> REQUIRED WORK
Under this task are some entries; return every one of them exactly.

[[ RECORDS SHOWN open ]]

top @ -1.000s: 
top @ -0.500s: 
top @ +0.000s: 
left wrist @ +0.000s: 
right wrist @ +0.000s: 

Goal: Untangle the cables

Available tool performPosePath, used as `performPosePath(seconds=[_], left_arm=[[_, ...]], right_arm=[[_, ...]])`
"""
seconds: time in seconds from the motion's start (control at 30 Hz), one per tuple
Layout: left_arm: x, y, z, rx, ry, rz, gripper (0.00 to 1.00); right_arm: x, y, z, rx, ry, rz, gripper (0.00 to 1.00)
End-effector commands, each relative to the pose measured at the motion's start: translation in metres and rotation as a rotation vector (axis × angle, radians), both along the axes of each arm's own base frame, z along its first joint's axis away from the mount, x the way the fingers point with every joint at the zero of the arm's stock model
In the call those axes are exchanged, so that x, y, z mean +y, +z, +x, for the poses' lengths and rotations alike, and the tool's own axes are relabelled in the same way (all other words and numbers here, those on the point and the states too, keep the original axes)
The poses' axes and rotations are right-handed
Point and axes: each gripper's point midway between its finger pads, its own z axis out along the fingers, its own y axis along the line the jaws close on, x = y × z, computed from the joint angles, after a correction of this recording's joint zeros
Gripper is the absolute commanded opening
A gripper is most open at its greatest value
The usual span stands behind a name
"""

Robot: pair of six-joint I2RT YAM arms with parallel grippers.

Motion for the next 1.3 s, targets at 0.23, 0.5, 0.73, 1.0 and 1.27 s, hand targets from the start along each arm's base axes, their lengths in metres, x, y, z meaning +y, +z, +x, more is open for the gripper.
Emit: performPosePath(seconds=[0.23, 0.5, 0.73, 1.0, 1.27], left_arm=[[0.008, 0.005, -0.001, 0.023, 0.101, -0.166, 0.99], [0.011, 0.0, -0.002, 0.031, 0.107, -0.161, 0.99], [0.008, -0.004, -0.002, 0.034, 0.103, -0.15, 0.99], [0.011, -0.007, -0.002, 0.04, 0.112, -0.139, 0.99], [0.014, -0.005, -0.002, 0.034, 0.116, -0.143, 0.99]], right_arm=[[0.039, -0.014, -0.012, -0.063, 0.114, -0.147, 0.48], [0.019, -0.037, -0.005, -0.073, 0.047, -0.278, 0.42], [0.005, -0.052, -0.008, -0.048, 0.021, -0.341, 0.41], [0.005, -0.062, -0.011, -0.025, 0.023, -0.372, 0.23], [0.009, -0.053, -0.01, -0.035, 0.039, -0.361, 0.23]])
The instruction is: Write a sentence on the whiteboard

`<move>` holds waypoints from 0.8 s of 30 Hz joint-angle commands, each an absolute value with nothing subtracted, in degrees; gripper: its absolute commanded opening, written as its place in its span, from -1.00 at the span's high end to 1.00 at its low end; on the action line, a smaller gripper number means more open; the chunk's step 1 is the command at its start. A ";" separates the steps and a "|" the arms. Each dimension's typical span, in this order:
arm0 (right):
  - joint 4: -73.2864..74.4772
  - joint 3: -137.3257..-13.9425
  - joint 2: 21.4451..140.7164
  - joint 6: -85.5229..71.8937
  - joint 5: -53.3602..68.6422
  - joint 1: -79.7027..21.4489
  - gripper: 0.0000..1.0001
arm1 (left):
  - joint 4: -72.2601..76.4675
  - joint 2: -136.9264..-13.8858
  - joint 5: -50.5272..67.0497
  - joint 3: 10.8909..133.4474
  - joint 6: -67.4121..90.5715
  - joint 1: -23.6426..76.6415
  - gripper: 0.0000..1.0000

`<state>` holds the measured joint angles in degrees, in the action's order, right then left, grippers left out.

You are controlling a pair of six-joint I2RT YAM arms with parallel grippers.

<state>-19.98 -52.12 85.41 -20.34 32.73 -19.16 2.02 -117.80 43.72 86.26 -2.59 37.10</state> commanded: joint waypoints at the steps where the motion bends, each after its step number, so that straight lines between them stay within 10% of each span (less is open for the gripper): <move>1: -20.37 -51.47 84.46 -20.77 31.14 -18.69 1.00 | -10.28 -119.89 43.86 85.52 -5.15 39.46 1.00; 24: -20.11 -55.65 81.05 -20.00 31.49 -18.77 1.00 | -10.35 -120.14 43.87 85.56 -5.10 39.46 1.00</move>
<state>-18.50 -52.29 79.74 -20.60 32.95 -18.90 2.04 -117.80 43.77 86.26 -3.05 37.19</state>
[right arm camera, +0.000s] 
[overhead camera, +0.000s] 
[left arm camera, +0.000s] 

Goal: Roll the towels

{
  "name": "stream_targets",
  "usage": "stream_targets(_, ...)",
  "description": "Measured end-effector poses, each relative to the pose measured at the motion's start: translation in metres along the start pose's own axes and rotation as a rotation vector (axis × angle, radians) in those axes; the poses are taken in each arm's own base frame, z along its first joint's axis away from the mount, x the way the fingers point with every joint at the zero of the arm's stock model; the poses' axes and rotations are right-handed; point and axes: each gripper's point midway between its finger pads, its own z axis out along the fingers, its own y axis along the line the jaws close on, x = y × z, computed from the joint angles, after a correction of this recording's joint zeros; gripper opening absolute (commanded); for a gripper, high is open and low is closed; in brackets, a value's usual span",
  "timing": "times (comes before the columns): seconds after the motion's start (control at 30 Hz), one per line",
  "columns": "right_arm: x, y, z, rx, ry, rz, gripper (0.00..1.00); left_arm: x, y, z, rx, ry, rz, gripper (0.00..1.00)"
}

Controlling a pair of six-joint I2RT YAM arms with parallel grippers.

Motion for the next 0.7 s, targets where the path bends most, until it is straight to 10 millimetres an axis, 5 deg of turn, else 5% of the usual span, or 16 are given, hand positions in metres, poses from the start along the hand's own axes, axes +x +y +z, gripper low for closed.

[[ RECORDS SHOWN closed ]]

> YOUR RESPONSE
top @ -1.000s: 
top @ -0.500s: 
top @ +0.000s: 
left wrist @ +0.000s: 
right wrist @ +0.000s: 

Goal: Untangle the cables

Available tool performPosePath, used as `performPosePath(seconds=[_], left_arm=[[_, ...]], right_arm=[[_, ...]])`
"""
seconds: time in seconds from the motion's start (control at 30 Hz), one per tuple
Layout: left_arm: x, y, z, rx, ry, rz, gripper (0.00 to 1.00); right_arm: x, y, z, rx, ry, rz, gripper (0.00 to 1.00)
End-effector commands, each relative to the pose measured at the motion's start: translation in metres and rotation as a rotation vector (axis × angle, radians), both along the axes of each arm's own base frame, z along its first joint's axis away from the mount, x the way the fingers point with every joint at the zero of the arm's stock model
In the call those axes are exchanged, so that x, y, z mean +y, +z, +x, for the poses' lengths and rotations alike, and the tool's own axes are relabelled in the same way (all other words and numbers here, those on the point and the states too, keep the original axes)
The poses' axes and rotations are right-handed
Point and axes: each gripper's point midway between its finger pads, its own z axis out along the fingers, its own y axis along the line the jaws close on, x = y × z, computed from the joint angles, after a correction of this recording's joint zeros
Gripper is the absolute commanded opening
A gripper is most open at its greatest value
The usual span stands behind a name
"""

Robot: pair of six-joint I2RT YAM arms with parallel grippers.

Motion for the next 1.3 s, targets at 0.23, 0.5, 0.73, 1.0 and 1.27 s, hand targets from the start along each arm's base axes, their lengths in metres, x, y, z meaning +y, +z, +x, more is open for the gripper.
Emit: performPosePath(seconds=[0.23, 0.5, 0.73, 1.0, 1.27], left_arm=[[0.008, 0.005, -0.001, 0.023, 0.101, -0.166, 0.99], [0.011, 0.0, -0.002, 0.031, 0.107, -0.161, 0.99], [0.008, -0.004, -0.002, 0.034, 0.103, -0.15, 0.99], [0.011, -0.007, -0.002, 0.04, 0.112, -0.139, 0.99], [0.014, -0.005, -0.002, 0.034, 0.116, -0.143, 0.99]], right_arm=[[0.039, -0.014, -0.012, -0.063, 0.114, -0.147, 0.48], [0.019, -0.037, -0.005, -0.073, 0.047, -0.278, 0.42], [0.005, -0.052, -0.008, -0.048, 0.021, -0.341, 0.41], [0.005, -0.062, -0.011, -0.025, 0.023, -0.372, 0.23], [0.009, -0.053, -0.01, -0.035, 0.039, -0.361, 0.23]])
The instruction is: Write a sentence on the whiteboard

`<move>` holds waypoints from 0.8 s of 30 Hz joint-angle commands, each an absolute value with nothing subtracted, in degrees; gripper: its absolute commanded opening, written as its place in its span, from -1.00 at the span's high end to 1.00 at its low end; on the action line, a smaller gripper number means more open; the chunk's step 1 is the command at its start. A ";" separates the steps and a "|" the arms. Each dimension's typical span, in this order:
arm0 (right):
  - joint 4: -73.2864..74.4772
  - joint 3: -137.3257..-13.9425
  - joint 2: 21.4451..140.7164
  - joint 6: -85.5229..71.8937
  - joint 5: -53.3602..68.6422
  - joint 1: -79.7027..21.4489
  - gripper: 0.0000..1.0001
arm1 (left):
  - joint 4: -72.2601..76.4675
  - joint 2: -136.9264..-13.8858
  - joint 5: -50.5272..67.0497
  - joint 3: 10.8909..133.4474
  - joint 6: -67.4121..90.5715
  - joint 1: -23.6426..76.6415
  - gripper: 0.0000..1.0000

`<state>` holds the measured joint angles in degrees, in the action's order, right then left, grippers left out.

You are controlling a pair of six-joint I2RT YAM arms with parallel grippers.

<state>-19.98 -52.12 85.41 -20.34 32.73 -19.16 2.02 -117.80 43.72 86.26 -2.59 37.10</state> commanded: joint waypoints at the steps where the motion bends, each after its step number, so that straight lines between them stay within 10% of each span (less is open for the gripper): <move>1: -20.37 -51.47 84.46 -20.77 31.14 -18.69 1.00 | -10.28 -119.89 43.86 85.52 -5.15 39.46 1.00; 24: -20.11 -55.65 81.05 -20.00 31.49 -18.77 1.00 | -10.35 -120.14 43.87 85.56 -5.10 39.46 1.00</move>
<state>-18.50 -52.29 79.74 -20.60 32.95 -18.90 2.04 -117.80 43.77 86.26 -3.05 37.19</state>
[right arm camera, +0.000s] 
[overhead camera, +0.000s] 
[left arm camera, +0.000s] 

Goal: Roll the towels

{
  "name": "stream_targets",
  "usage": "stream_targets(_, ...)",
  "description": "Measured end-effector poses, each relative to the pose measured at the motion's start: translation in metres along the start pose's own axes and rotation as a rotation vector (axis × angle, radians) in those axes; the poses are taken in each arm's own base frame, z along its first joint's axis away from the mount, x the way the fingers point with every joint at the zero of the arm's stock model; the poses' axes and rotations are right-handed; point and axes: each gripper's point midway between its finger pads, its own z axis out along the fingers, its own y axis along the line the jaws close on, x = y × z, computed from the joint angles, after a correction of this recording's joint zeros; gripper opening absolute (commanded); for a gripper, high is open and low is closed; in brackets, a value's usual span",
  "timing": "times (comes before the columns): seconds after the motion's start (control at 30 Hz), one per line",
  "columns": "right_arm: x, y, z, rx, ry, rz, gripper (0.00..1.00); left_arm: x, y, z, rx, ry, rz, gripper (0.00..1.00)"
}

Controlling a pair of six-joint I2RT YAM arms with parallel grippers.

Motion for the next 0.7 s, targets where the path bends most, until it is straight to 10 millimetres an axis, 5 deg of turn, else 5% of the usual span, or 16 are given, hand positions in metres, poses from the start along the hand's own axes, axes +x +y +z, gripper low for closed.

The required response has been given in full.